A Fluent Confluence of Influence

Tom & Lois White

What do door knobs, broken sea shells, used paper towels, tranquil seascapes, and ATM machines have in common? As much as light and paint. The Whites give photography a new way of seeing.


Collaborative husband and wife team Tom & Lois White are cofounders and resident artists at WHITEPOINT (previously Exhibit No.9), gallery and studio for contemporary art. Both are multidisciplinary artists working in photography-based new media. Much of their work explores the vagaries of light through the use of multiple exposure, color, black and white, and positive / negative relationships. The results challenge the viewer’s perception of the image’s subject matter and medium.

Their clients are collectors, art advisors & consultants, developers, interior designers, and architects serving the private, residential, corporate, and hospitality markets. In addition to commercial and residential commission, their work is in numerous private collections.

Tom White

For Tom, contemporary photography is a space that is wide open – a launching point to develop ideas that become transformed into something more nuanced than the typical use of the medium. His process is a hybrid of the disciplines of painting, design, photography, science, technology, and printmaking in both analog and digital media. Not happy with conventions, he is constantly re(de)fining the use of photography.

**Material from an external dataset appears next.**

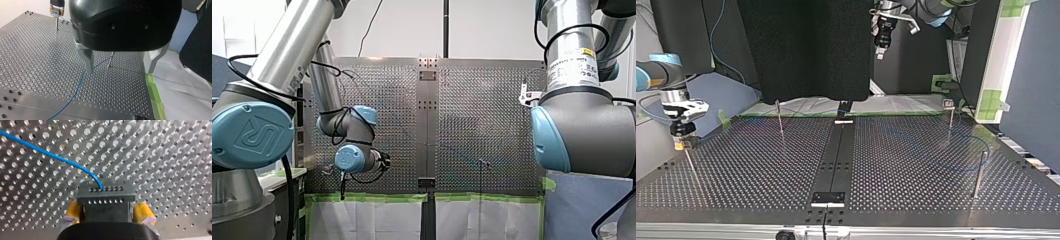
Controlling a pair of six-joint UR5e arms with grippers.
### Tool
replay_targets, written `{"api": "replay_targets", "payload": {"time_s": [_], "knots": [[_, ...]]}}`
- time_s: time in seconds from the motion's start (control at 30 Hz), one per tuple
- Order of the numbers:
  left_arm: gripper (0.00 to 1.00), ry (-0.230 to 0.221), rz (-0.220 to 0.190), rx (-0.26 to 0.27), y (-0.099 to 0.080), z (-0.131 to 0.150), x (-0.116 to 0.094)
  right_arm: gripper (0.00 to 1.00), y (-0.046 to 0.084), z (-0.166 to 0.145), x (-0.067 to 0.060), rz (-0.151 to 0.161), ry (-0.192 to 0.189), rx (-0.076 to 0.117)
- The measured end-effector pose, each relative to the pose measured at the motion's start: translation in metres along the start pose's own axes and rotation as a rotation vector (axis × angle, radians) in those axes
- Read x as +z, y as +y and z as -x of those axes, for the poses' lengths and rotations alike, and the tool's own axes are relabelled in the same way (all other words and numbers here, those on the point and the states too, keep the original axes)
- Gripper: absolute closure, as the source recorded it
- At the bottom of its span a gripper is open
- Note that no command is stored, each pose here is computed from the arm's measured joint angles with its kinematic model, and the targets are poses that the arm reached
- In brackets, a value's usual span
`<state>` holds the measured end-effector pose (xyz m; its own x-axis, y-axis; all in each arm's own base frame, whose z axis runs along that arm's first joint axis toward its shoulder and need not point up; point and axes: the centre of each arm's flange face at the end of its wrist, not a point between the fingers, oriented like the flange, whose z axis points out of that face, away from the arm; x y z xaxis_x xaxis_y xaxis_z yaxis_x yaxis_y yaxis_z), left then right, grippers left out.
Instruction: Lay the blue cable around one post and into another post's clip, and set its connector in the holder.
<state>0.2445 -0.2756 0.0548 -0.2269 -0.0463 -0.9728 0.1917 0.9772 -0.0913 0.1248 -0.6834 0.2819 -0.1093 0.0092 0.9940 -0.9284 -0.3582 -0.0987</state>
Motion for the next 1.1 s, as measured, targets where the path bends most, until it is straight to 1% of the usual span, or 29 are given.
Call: {"api": "replay_targets", "payload": {"time_s": [0.13,0.33,0.43,0.5,0.63,0.73,0.8,0.87,0.93,1.03,1.07,1.1], "knots": [[0.0,0.0,0.0,0.0,0.0,0.0,0.0,0.0,0.002,0.0,0.0,0.018,0.002,0.002],[0.0,0.0,0.0,0.0,0.0,0.0,0.0,0.0,0.008,-0.001,-0.001,0.059,0.004,0.005],[0.0,0.0,0.0,0.0,0.0,0.0,0.0,0.0,0.011,-0.001,-0.001,0.082,0.005,0.009],[0.0,0.0,0.0,0.0,0.0,0.0,0.0,0.0,0.013,-0.001,-0.002,0.099,0.004,0.015],[0.0,0.0,0.0,0.0,0.0,0.0,0.0,0.0,0.019,0.001,-0.006,0.139,-0.013,0.034],[0.0,0.0,0.0,0.0,0.0,0.0,0.0,0.0,0.025,0.005,-0.011,0.173,-0.034,0.05],[0.0,0.0,0.0,0.0,0.0,0.0,0.0,0.0,0.028,0.009,-0.016,0.199,-0.054,0.069],[0.0,0.0,-0.001,0.0,0.0,0.0,0.0,0.0,0.031,0.013,-0.022,0.224,-0.065,0.089],[0.0,-0.001,-0.004,-0.002,-0.001,0.0,0.001,0.0,0.032,0.012,-0.027,0.243,-0.061,0.103],[0.0,-0.004,-0.013,-0.004,-0.002,0.001,0.002,0.0,0.029,0.007,-0.034,0.264,-0.04,0.122],[0.0,-0.005,-0.016,-0.005,-0.003,0.002,0.003,0.0,0.026,0.004,-0.036,0.27,-0.029,0.125],[0.0,-0.007,-0.019,-0.007,-0.004,0.002,0.004,0.0,0.024,0.002,-0.038,0.274,-0.021,0.123]]}}
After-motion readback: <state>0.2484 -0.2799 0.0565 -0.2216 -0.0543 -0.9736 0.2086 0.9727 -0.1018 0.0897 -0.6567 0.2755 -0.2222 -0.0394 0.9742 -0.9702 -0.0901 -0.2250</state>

The foundation of his work is the curiosity, exploration and discovery of the world around us, man made or natural. Many things that we encounter regularly which seem to be obvious turn out to be far more glorious than we had time to imagine. Not willing to be identified by style or genre, Tom’s work ranges from hyperrealistic to abstract to present the vision of the project at hand.

Lois White

As a photographic artist, Lois draws upon her textile and knitwear design background to weave ideas, concepts and experiences with her camera. 

For her, the use of the lens is less about capturing a moment and more about an intent or visceral experience that is palpable to the viewer. For Lois, the camera is the conduit between the real and the emotional. 

Her abstract work involves single frame in-camera long exposures that express the gestures and motion of light. The results are otherworldly impressions like ethereal paintings and drawings.